Por: Mariana Belloso
La escena era
capaz de oprimir cualquier corazón: cuatro cuerpos se hundían, retorcidos de
agonía, en lo que parecía ser un río, pero que me atrevería más a decir que era
de lava, o de arenas movedizas, que de agua. El río manaba —¿o era absorbido?—
por una pirámide cuya punta estaba en llamas vivas. De las cuatro víctimas
veíamos los torsos y los brazos en alto, los rostros de dolor, el rictus de la
angustia, menos en el caso de Ebeth, que permanecía impasible, y era el único
que realmente parecía dejarse llevar por las aguas de alguna corriente plácida.
Los pobladores
temían a ese monumento al horror. No se acercaban. Los demás sepulcros
pululaban como un desordenado dominó alrededor del mausoleo principal, pero
ninguno estaba a menos de diez metros de distancia de este. La pulcritud del
monumento contrastaba con este aislamiento. Se erguía pulido y limpio, y en los
atardeceres cercanos al solsticio de verano reflejaba el sol sangrante con una
luz que aumentaba el espanto representado en el mineral labrado.
Recorrí el pueblo
el primer día. Aquel amasijo de casas de lodo y varas de madera no era muy
grande, pero la dificultad del terreno y el sol, aquel sol que parecía filtrado
por una lupa en este árido punto, hacía que cada paso costara el triple que en
otro paraje menos hostil. El recorrido fue prácticamente en vano, no encontré
respuestas.
La historia me la
repetían una y otra vez. Ebeth, el sabio, había vendido el alma al diablo, pero
no sabían por qué. Riqueza siempre tuvo, y las ruinas de su palacete de roca en
las afueras del poblado eran el testigo mudo de esa parte de la leyenda.

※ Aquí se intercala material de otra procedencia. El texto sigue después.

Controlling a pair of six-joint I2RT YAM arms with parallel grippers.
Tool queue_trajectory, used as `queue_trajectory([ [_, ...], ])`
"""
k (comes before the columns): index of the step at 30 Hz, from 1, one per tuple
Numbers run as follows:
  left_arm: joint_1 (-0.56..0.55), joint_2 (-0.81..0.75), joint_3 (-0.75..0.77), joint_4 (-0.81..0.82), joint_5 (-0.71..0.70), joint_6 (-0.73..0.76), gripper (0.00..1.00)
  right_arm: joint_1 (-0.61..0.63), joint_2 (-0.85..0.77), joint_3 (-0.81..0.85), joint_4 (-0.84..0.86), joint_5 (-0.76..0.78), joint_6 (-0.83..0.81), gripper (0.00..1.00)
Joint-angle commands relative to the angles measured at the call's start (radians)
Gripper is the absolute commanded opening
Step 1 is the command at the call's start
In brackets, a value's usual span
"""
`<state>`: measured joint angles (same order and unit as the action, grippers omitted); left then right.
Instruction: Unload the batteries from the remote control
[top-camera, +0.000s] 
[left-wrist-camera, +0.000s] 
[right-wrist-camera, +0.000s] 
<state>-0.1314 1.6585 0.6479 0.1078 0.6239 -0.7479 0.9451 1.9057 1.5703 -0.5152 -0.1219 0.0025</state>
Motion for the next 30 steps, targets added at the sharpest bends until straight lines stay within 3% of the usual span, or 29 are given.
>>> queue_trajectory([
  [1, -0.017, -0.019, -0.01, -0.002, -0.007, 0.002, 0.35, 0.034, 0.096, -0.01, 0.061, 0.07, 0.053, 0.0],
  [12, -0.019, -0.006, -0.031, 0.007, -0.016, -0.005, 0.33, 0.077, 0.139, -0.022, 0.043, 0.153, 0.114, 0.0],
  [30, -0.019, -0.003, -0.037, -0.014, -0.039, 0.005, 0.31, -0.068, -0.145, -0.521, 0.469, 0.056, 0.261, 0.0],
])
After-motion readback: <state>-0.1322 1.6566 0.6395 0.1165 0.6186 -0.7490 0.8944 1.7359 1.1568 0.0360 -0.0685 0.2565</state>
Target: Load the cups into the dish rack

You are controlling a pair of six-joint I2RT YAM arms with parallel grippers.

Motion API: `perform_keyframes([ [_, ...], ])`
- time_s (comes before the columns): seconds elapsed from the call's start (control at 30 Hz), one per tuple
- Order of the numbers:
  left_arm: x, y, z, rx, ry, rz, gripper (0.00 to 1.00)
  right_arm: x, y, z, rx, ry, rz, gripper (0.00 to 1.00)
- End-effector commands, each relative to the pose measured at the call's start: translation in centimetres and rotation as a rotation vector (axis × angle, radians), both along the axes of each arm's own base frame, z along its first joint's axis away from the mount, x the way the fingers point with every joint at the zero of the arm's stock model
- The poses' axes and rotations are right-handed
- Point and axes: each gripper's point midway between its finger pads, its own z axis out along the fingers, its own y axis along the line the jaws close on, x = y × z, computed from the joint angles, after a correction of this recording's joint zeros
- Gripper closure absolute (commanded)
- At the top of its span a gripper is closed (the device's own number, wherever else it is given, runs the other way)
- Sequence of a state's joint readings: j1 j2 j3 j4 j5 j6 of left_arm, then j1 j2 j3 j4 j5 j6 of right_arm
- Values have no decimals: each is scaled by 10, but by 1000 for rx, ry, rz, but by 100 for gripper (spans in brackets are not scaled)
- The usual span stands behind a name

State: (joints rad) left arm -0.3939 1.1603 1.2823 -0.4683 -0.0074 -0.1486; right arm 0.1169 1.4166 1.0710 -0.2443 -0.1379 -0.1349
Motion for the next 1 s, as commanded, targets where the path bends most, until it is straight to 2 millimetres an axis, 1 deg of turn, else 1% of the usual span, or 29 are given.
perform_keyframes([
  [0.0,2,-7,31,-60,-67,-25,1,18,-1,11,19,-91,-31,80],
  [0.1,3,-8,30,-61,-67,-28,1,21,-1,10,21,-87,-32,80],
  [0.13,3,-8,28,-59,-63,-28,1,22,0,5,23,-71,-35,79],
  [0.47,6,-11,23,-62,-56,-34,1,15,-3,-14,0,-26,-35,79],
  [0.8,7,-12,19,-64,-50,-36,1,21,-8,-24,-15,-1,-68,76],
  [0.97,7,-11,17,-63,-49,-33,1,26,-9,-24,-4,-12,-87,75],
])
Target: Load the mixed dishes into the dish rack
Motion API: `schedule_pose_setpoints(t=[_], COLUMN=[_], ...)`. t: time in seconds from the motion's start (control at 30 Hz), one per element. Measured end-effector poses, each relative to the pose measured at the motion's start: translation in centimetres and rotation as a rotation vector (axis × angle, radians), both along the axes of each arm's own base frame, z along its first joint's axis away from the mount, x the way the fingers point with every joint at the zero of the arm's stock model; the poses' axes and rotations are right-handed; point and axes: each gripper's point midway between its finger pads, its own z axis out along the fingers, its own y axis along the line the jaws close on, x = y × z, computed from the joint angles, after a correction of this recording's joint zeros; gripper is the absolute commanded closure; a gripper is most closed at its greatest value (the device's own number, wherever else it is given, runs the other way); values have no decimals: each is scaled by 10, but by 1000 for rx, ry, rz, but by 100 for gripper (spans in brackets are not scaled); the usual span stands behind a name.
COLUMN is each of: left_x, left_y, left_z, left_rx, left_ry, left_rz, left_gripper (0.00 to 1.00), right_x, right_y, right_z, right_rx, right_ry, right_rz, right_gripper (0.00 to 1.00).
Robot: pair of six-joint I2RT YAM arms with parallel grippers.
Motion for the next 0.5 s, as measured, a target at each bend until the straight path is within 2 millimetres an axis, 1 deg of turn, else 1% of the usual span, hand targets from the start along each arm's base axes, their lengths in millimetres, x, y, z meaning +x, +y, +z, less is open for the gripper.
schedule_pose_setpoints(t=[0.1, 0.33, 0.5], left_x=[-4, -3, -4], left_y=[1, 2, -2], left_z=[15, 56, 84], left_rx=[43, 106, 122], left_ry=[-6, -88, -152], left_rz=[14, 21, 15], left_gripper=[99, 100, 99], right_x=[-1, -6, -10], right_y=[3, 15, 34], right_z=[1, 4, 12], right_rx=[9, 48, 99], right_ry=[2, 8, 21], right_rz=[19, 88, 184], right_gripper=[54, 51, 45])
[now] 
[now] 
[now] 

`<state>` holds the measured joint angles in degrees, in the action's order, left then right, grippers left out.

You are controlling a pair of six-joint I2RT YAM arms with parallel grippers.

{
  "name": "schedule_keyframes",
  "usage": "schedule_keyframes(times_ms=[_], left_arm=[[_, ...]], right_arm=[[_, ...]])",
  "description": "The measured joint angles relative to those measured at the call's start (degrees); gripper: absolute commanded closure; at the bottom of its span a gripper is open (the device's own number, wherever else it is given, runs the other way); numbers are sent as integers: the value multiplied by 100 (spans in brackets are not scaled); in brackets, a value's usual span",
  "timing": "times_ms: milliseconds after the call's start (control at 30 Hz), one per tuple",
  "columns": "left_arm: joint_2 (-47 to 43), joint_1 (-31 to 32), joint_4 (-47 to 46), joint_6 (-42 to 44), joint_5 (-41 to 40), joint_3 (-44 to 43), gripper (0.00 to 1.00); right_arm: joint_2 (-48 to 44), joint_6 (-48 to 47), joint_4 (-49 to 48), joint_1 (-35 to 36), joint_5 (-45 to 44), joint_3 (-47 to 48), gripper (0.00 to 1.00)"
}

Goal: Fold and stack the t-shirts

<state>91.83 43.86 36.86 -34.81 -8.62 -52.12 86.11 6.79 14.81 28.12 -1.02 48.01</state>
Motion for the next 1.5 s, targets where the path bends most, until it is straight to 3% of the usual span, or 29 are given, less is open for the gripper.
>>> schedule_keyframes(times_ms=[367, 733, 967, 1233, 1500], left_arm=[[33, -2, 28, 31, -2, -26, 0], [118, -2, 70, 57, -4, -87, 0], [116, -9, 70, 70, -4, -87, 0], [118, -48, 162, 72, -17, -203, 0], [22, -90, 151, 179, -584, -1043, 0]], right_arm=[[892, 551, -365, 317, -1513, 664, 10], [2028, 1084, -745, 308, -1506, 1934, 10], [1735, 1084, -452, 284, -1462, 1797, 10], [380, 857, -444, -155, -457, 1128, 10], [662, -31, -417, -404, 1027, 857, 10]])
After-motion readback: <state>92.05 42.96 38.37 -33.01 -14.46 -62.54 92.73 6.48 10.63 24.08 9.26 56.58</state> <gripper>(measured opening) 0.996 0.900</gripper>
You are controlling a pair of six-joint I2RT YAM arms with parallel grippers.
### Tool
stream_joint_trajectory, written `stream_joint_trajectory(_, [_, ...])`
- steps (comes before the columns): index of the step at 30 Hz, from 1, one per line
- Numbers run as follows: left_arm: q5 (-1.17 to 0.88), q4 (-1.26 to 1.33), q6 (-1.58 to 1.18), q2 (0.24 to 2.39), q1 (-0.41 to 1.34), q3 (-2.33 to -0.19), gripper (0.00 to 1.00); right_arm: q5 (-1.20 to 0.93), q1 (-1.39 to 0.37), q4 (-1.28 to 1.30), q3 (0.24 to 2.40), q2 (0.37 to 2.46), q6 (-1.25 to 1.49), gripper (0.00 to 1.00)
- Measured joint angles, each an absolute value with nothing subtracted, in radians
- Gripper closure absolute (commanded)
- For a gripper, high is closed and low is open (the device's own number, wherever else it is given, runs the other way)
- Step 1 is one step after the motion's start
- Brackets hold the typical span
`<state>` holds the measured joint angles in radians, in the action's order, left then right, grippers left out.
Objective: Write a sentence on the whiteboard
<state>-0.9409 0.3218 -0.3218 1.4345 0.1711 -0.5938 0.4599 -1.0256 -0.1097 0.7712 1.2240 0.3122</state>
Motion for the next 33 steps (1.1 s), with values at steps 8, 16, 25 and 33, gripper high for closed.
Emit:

Tampoco le faltaba amor, con una esposa, varias concubinas y un puñado de hijos
de los que, sin embargo, nadie logró darme cuenta. Fue como si se los hubiera
tragado la tierra después de la muerte del sabio.
No logré que
me dieran pistas de los tres acompañantes de Ebeth en la efigie de roca de su
enigmático mausoleo. Ninguna mención de quién o quiénes lo erigieron —los más ancianos me juraron que apareció
de la nada—, ni si los restos de los personajes de las estatuas realmente estaban allí. Simplemente lo
asumían.
Yo estaba
seguro de la identidad de una de las
figuras, la que representaba al más viejo: era mi abuelo, tal y como aparecía
en el último daguerrotipo que se había tomado, con sus ropas de explorador, a finales del siglo XIX. De
hecho, mi parecido físico con la escultura despertó la desconfianza entre los
pobladores más antiguos con los que logré hablar. ¿Qué tiene que ver este inglés
de bigote engominado con la figura que espanta por igual a niños y a adultos desde el centro
del pueblo mismo? Yo tampoco tenía respuestas para ellos.
Tras una semana
de preguntar y repreguntar, volví a mi única brújula en aquella búsqueda yerma:
el diario de viajes de mi abuelo. Al menos, el último que escribió antes de
salir hasta estas tierras. Lo teníamos nada más por la suerte de que se
terminaran las páginas antes de este viaje en particular, para lo cual debió
llevar uno nuevo. "Estamos preparados para una última exploración con un
conocedor del terreno en particular. Los lugareños le llaman sabio y le tienen un respeto que
raya con el temor. Williams y Mayhew coinciden conmigo en que esta vez
encontraremos la pirámide. Esperamos contratar trabajadores del área y luego
regresar con las pruebas. Eso nos facilitará conseguir fondos para continuar. 9
de junio de 1892".
No hubo más. Sin
una orden del gobierno local —imposible de conseguir— no había forma de buscar
los restos de mi abuelo en el antiguo cementerio. Nadie se dio por enterado de
alguna pirámide cercana a ese rincón desértico. Nadie corroboró que se hubiera
contratado a poblador alguno para la expedición. No había registros de la
llegada de extranjeros. Nada.
La última noche me dirigí de nuevo al cementerio para despedirme de aquel espantoso montón de piedras en el que alguien —¿o algo— había esculpido el rostro exacto de mi abuelo, con una precisión que horrorizaba. Llegué a pensar que había sido petrificado en vida, con un gesto de terror o sufrimiento que a la fecha no logro olvidar. Me despedí con las primeras luces del día y me dirigí al desierto, ese que, con sus dunas y su silencio sepulcral, será quizá el único que supo lo que en realidad pasó aquel día.